DOI: 10.3923/ijzr.2009.171.177



The freshwater resources of India are currently experiencing an alarming decline in fish biodiversity due to several factors and a result, a sizeable portion of freshwater fishes have been categorized as threatened. This emphasizes an immediate need for initiating research and actions for alternative management techniques to protect these aquatic systems. Several species of fish have declined and some have become endangered. Therefore, in order to prioritize fish species for taking conservation action, there is an urgent need to assess the present status of freshwater fish of the Central India. Out of about 700 freshwater fishes reported from Indian inland waters, 320 were assessed in a workshop in 1998 jointly organized by National Bureau of Fish Genetic Resources, Lucknow and Zoo Outreach Organization, Coimbatore, India (CAMP, 1998). Of these 320 fish species assessed, about 166 were from Central Region and among these 21 were categorized as endangered, 01 critically endangered, 27 vulnerable, 50 at lower risk or near threatened, 8 at lower risk of least concern and 59 species were not evaluated (CAMP, 1998). The base list prepared by National Bureau of Fish Genetic Resources was assessed in a workshop held in 2006 for Central India, where 138 species were from Madhya Pradesh (CAFF, 2006). The overall assessment of this workshop indicates that 01 species were under critically Endangered Category (CE), 14 species under Endangered Category (EN), 26 under vulnerable (VU), 53 under Data Deficient (DD), 37 under lower risk of near threatened (LR-nt) and 08 under lower risk of least concern (LR-lc) category. Total of 41 (56.58%), 29 (34.8%) and 18 (11.16%) species were categorized as threatened in Madhya Pradesh, Chattishgarh and Rajasthan, respectively (CAFF, 2006). This observation clearly indicates that, fishes are declining at a faster rate in Madhya Pradesh than the other two states of Central India.

Genetic markers are important instruments for the study of fish populations and fish lots. The development of molecular methods has permitted genomic analysis and made it possible to analyze existing variations, both in the regions which encode genes, as well as regions with unknown functions (Jayme et al., 2008). Genetic monitoring is ideal for use in a reproduction program with the aim of genetic conservation (i.e., stocking). Molecular markers are realistic and useful tools for the investigation and monitoring of genetic conditions both in native populations and in captive lots (Alam and Islam, 2005). The RAPD (Random Amplified Polymorphic DNA) and microsatellite markers are among the molecular markers used to analyze genetic diversity of fish. Both of these markers may be analyzed by PCR (Polymerase Chain Reaction).

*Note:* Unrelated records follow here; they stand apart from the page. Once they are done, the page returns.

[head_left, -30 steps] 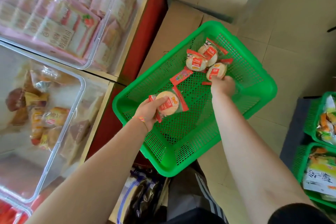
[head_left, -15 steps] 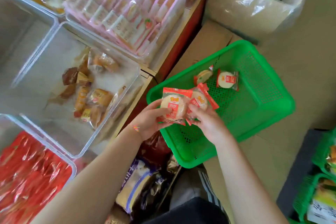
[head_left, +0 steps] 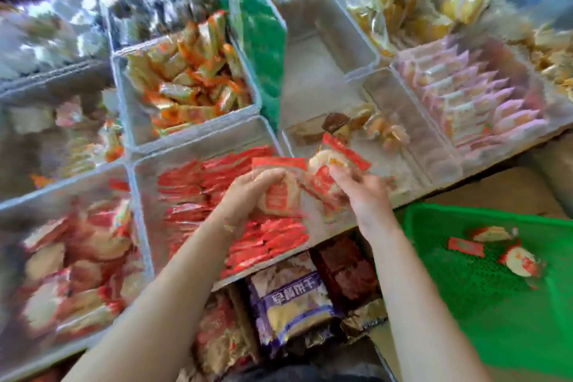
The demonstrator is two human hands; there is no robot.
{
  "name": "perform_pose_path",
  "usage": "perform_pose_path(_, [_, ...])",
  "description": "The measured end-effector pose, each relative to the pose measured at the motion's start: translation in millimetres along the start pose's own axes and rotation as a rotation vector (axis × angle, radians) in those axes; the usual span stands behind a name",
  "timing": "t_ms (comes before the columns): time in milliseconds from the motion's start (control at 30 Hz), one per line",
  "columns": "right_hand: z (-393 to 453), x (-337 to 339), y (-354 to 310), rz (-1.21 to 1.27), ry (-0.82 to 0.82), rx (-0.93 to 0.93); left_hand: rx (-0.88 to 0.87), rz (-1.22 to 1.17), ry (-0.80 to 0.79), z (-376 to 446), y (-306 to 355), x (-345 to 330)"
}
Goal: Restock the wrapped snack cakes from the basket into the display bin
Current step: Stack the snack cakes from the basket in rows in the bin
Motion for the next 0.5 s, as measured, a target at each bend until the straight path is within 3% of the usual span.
perform_pose_path(67, [17.4,-44.5,-1.6,-0.103,-0.034,0.03,-0.051,-0.031,0.191,1.1,19.7,62.4])
perform_pose_path(200, [56.5,-111.5,-12.3,-0.435,-0.166,0.179,-0.207,0.15,0.501,4.6,56.0,132.9])
perform_pose_path(400, [110.0,-173.3,-29.3,-0.872,-0.32,0.511,-0.508,0.523,0.694,10.9,94.7,146.8])
perform_pose_path(500, [120.1,-195.7,-15.7,-1.206,-0.468,0.582,-0.551,0.738,0.678,28.3,92.2,143.3])
Point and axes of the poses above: each hand's wrist, its own z-axis towards the middle knuckle, its own x-axis out of the back of the hand, y = z × x, the point moved 9 cm from there along z, towards the middle knuckle, and after that the axes turned 14 degrees about x, right-handed, at the moved point
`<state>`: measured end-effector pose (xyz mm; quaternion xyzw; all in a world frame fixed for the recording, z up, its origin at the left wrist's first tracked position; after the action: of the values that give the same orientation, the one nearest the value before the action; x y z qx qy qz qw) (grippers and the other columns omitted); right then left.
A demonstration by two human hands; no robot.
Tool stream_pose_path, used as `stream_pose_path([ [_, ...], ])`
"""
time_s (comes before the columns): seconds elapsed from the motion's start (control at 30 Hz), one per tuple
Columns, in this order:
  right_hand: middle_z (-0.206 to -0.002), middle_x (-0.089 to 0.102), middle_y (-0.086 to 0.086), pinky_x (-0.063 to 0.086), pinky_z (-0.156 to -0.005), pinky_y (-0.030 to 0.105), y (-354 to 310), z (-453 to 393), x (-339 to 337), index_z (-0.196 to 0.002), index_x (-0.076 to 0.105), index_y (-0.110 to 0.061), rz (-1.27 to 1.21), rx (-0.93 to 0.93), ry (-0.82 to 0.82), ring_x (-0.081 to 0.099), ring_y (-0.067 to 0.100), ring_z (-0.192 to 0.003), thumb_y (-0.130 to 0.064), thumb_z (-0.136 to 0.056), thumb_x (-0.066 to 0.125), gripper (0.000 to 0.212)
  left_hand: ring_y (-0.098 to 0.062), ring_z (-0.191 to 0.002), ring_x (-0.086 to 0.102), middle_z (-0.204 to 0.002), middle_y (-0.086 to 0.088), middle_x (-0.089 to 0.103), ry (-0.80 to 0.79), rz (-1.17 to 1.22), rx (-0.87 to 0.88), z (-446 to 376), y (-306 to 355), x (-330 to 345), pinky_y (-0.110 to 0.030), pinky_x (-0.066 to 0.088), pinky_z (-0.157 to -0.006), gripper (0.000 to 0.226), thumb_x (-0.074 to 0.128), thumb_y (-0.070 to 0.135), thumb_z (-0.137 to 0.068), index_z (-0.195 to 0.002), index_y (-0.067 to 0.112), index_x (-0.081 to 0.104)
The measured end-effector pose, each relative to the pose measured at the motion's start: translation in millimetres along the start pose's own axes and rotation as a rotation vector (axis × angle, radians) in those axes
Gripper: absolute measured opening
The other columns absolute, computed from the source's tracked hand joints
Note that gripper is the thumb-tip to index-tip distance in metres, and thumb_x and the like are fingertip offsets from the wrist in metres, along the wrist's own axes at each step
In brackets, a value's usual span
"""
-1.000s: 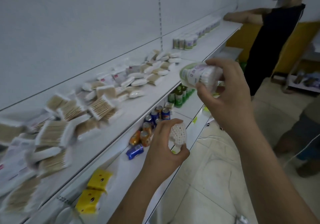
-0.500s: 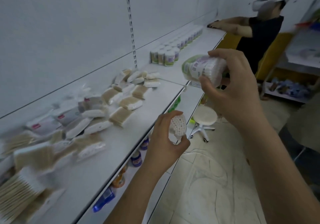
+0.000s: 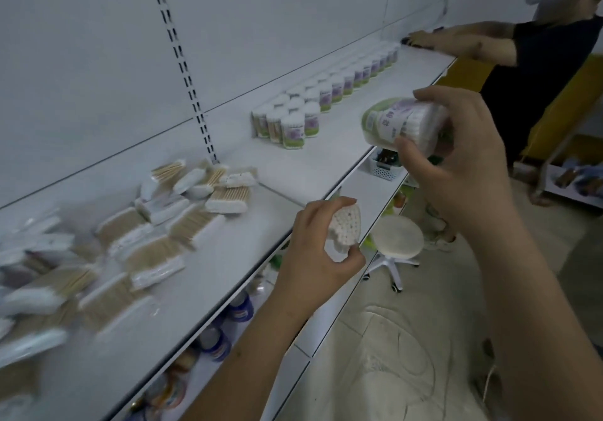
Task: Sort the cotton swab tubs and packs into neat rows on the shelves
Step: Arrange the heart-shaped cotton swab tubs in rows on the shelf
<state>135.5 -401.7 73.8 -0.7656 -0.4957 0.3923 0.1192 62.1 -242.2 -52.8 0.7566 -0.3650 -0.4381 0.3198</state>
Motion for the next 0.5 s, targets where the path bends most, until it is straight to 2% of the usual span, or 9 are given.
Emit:
stream_pose_path([
  [0.1,-0.124,0.042,-0.012,0.044,-0.081,0.007,40.0,-32.6,-0.9,-0.130,0.053,-0.023,-0.025,0.006,-0.018,0.046,-0.005,-0.104,-0.020,-0.090,0.067,0.043,-0.009,-0.119,0.050,-0.125,0.006,0.047,0.039,-0.001,0.005,-37.3,0.7,18.5,-0.022,0.049,-0.094,0.063,0.072,0.008,-0.076,-0.131,0.031,0.053],
  [0.17,-0.125,0.042,-0.011,0.046,-0.080,0.009,63.9,-52.6,1.6,-0.130,0.053,-0.022,-0.052,0.013,-0.027,0.050,0.006,-0.106,-0.020,-0.089,0.068,0.043,-0.006,-0.116,0.050,-0.124,0.003,0.047,0.068,-0.010,0.005,-61.1,-1.1,27.1,-0.012,0.045,-0.090,0.063,0.072,0.005,-0.075,-0.129,0.031,0.053],
  [0.3,-0.128,0.046,-0.005,0.049,-0.081,0.013,105.4,-86.6,19.0,-0.129,0.054,-0.023,-0.102,0.002,-0.054,0.053,0.012,-0.108,-0.019,-0.089,0.069,0.043,-0.002,-0.112,0.051,-0.124,0.000,0.046,0.109,0.013,-0.016,-108.2,-11.6,41.0,-0.008,0.044,-0.083,0.064,0.072,-0.002,-0.075,-0.127,0.031,0.055],
  [0.4,-0.130,0.047,-0.004,0.047,-0.078,0.008,139.6,-115.3,45.1,-0.130,0.054,-0.024,-0.124,0.018,-0.097,0.051,0.005,-0.105,-0.019,-0.089,0.069,0.043,0.003,-0.111,0.049,-0.123,-0.001,0.048,0.136,-0.029,-0.050,-148.0,-26.4,49.9,-0.003,0.038,-0.083,0.060,0.071,-0.002,-0.076,-0.126,0.028,0.057],
  [0.5,-0.122,0.045,-0.012,0.045,-0.077,0.005,172.6,-144.7,77.0,-0.128,0.055,-0.028,-0.116,0.021,-0.132,0.047,-0.010,-0.100,-0.019,-0.087,0.070,0.045,-0.001,-0.113,0.050,-0.123,-0.001,0.051,0.156,-0.031,-0.057,-188.2,-50.0,56.7,-0.005,0.037,-0.087,0.055,0.071,0.003,-0.079,-0.126,0.027,0.058],
])
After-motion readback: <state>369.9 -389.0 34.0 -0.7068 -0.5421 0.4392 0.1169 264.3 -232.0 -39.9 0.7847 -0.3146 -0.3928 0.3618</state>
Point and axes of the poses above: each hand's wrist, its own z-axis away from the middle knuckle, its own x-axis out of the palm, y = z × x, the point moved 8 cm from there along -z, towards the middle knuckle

Catfish is a commercially important warm water fish species, which is distributed all over the world. Consequent to the rapid increase in hatchery-reared catfish production, there is a need to understand the genetic composition of natural catfish populations in order to evaluate the range and extent of latent genetic effects induced by hatchery operations. Little information is available on the phylogenetic relationship among the populations of catfish of India. Rapid amplified polymorphism NDA technique is the one of the most frequently used molecular methods for taxonomic and systematic analyses of various organisms (Bartish et al., 2000) and has provided important applications in catfish. In the present study germplasm collection of Heteropneustes fossilis (Bloch), a catfish freshwater fish with edible fish, was carried out from two locations of Bhopal i.e., upper lake and lower lake and find out intra-specific genetic variability.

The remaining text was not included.